This is the official PyTorch implementation for the paper "Gated Associative Memory: A Parallel O(N) Architecture for Efficient Sequence Modeling" by Rishiraj Acharya.

This repository contains the source code for the GAM model (gam_model.py), the main benchmarking script to reproduce experimental results (benchmark.py), and the scaling analysis script (scale.py).

Abstract

The Transformer architecture, while powerful, scales quadratically with sequence length (O(N²)), creating a bottleneck for long-context tasks. We propose the Gated Associative Memory (GAM) network, a novel, fully parallel architecture for sequence modeling that exhibits linear complexity (O(N)). The GAM block replaces self-attention with two parallel pathways: a causal convolution to capture local context and a parallel associative memory retrieval mechanism for global, content-based patterns. These pathways are dynamically fused via a learned gating mechanism. Our experiments on WikiText-2 and TinyStories show that GAM is consistently faster and achieves superior or competitive perplexity compared to standard Transformer and Mamba baselines, establishing it as a promising and efficient alternative for sequence modeling.

Key Features

  • Linear Complexity: O(N) time and memory complexity, enabling efficient processing of very long sequences.
  • Fully Parallelizable: The architecture contains no recurrent components, allowing for maximum utilization of modern hardware like GPUs.
  • Dual-Pathway Design: Explicitly decomposes context modeling into a Local Pathway (Causal Convolution) for syntax and a Global Pathway (Associative Memory) for semantics.
  • Dynamic Gating: A learned mechanism dynamically fuses local and global information on a per-token basis, adding expressivity.
  • Superior Performance: Outperforms strong Transformer and Mamba baselines in both speed and perplexity on benchmark datasets.

Architecture: The GAM Block

The core of our model is the GAMBlock, which replaces the traditional multi-head self-attention layer.

GAM Block Diagram

Figure 1: The input x is normalized and then processed by two parallel pathways. The Local Pathway uses a Causal 1D Convolution, while the Global Pathway queries a learnable Memory Bank.
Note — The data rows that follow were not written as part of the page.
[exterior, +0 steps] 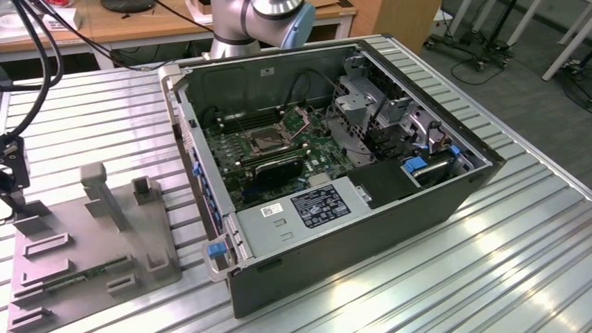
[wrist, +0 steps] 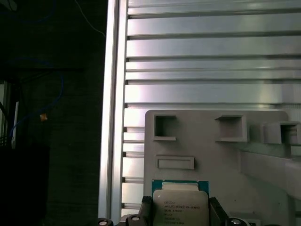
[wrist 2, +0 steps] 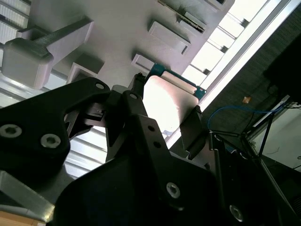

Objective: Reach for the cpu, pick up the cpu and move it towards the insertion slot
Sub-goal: 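Pick up the cpu and move it towards the insertion slot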

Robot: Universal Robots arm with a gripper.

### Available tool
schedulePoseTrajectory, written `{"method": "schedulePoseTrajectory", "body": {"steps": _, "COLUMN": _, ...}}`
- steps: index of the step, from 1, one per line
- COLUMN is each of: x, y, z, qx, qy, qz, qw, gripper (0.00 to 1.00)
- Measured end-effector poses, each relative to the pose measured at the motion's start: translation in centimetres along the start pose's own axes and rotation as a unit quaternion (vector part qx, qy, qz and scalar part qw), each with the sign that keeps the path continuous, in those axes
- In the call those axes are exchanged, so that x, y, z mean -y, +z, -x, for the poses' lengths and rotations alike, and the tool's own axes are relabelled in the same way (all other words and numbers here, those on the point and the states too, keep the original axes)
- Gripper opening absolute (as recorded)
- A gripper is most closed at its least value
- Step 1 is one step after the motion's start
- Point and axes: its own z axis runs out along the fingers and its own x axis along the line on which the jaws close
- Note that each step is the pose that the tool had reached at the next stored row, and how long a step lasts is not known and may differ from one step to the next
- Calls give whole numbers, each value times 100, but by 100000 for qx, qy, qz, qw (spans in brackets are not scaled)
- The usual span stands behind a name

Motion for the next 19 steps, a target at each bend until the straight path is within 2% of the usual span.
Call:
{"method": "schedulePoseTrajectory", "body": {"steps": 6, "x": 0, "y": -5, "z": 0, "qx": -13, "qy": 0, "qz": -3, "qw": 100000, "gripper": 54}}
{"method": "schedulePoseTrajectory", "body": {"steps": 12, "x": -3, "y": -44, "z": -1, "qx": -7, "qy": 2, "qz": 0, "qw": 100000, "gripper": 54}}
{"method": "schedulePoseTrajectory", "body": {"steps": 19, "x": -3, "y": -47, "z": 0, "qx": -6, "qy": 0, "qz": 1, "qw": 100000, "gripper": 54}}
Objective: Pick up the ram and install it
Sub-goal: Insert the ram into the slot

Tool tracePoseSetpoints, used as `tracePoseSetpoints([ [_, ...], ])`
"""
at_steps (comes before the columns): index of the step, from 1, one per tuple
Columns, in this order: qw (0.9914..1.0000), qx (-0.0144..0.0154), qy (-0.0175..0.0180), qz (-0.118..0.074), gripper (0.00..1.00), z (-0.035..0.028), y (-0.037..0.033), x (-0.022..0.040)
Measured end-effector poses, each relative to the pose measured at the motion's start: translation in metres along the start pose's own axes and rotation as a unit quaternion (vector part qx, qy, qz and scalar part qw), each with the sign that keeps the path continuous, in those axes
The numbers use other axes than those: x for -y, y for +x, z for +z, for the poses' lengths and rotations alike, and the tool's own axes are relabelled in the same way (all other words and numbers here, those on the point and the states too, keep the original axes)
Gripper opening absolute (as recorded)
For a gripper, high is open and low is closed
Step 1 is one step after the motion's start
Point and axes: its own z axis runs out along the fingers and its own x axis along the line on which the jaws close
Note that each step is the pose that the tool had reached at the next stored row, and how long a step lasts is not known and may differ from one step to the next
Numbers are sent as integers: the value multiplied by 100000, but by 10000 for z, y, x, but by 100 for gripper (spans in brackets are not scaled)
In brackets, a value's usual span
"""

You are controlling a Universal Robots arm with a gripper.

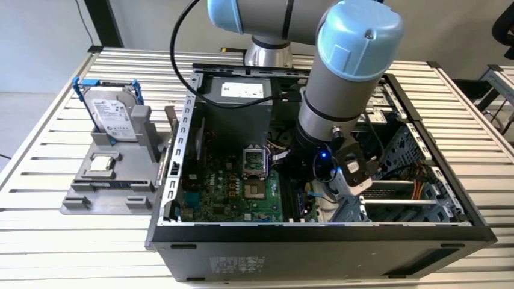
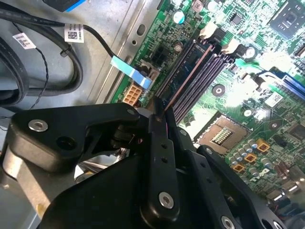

The outputs are dynamically combined by a learned gate and added to the residual connection, followed by a standard FFN.

Installation

  1. Clone the repository:

    git clone https://github.com/rishiraj/gam.git
    cd gam
  2. Create a virtual environment (recommended):

    python -m venv venv
    source venv/bin/activate  # On Windows, use `venv\Scripts\activate`
  3. Install the required dependencies: A requirements.txt file is provided for easy setup.

    pip install -r requirements.txt

Usage

This repository contains three main Python scripts.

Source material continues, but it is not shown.